### [GIVEN DATA]
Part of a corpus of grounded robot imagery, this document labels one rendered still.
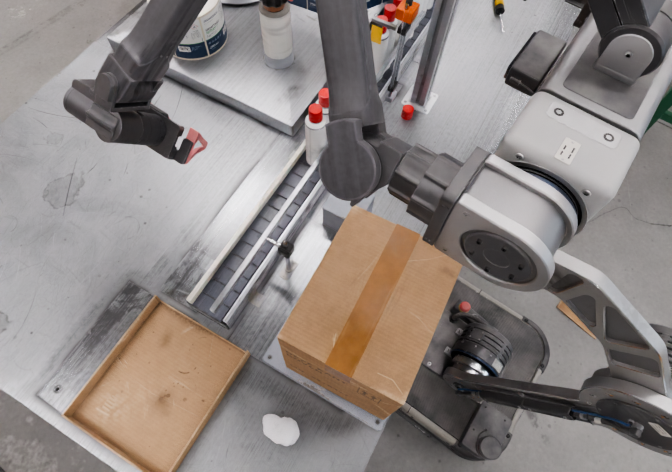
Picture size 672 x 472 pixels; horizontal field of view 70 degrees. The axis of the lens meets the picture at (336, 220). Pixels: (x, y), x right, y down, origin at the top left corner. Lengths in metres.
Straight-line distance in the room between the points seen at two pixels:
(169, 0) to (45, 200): 0.84
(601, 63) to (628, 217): 1.99
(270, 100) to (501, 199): 0.98
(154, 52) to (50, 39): 2.48
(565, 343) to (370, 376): 1.49
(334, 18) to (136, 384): 0.89
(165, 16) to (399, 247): 0.55
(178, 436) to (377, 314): 0.52
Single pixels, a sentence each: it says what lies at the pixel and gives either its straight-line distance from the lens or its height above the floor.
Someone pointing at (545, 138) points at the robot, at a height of 1.53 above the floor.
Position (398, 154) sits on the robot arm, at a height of 1.49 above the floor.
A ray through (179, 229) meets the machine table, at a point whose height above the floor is 0.83.
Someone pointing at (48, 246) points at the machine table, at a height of 0.83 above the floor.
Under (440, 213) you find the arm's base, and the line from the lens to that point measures 0.56.
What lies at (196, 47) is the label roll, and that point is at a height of 0.93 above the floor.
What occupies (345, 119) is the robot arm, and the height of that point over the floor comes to 1.51.
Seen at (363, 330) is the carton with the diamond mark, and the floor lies 1.12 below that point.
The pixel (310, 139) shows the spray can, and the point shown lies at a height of 1.00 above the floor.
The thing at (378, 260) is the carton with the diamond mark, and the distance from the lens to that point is 0.91.
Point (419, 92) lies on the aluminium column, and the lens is 1.49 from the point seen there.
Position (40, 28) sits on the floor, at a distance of 3.34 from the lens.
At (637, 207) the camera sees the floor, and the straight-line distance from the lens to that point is 2.70.
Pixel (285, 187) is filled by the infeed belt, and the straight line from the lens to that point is 1.26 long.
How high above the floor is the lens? 1.95
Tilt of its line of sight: 62 degrees down
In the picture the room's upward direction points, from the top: 4 degrees clockwise

### [PROBLEM]
In your copy of the material, every word must match and no image should appear.

### [RESPONSE AREA]
Part of a corpus of grounded robot imagery, this document labels one rendered still.
Picture size 672 x 472 pixels; horizontal field of view 70 degrees. The axis of the lens meets the picture at (336, 220). Pixels: (x, y), x right, y down, origin at the top left corner. Lengths in metres.
Straight-line distance in the room between the points seen at two pixels:
(169, 0) to (45, 200): 0.84
(601, 63) to (628, 217): 1.99
(270, 100) to (501, 199): 0.98
(154, 52) to (50, 39): 2.48
(565, 343) to (370, 376): 1.49
(334, 18) to (136, 384): 0.89
(165, 16) to (399, 247): 0.55
(178, 436) to (377, 314): 0.52
Single pixels, a sentence each: it says what lies at the pixel and gives either its straight-line distance from the lens or its height above the floor.
Someone pointing at (545, 138) points at the robot, at a height of 1.53 above the floor.
Position (398, 154) sits on the robot arm, at a height of 1.49 above the floor.
A ray through (179, 229) meets the machine table, at a point whose height above the floor is 0.83.
Someone pointing at (48, 246) points at the machine table, at a height of 0.83 above the floor.
Under (440, 213) you find the arm's base, and the line from the lens to that point measures 0.56.
What lies at (196, 47) is the label roll, and that point is at a height of 0.93 above the floor.
What occupies (345, 119) is the robot arm, and the height of that point over the floor comes to 1.51.
Seen at (363, 330) is the carton with the diamond mark, and the floor lies 1.12 below that point.
The pixel (310, 139) shows the spray can, and the point shown lies at a height of 1.00 above the floor.
The thing at (378, 260) is the carton with the diamond mark, and the distance from the lens to that point is 0.91.
Point (419, 92) lies on the aluminium column, and the lens is 1.49 from the point seen there.
Position (40, 28) sits on the floor, at a distance of 3.34 from the lens.
At (637, 207) the camera sees the floor, and the straight-line distance from the lens to that point is 2.70.
Pixel (285, 187) is filled by the infeed belt, and the straight line from the lens to that point is 1.26 long.
How high above the floor is the lens? 1.95
Tilt of its line of sight: 62 degrees down
In the picture the room's upward direction points, from the top: 4 degrees clockwise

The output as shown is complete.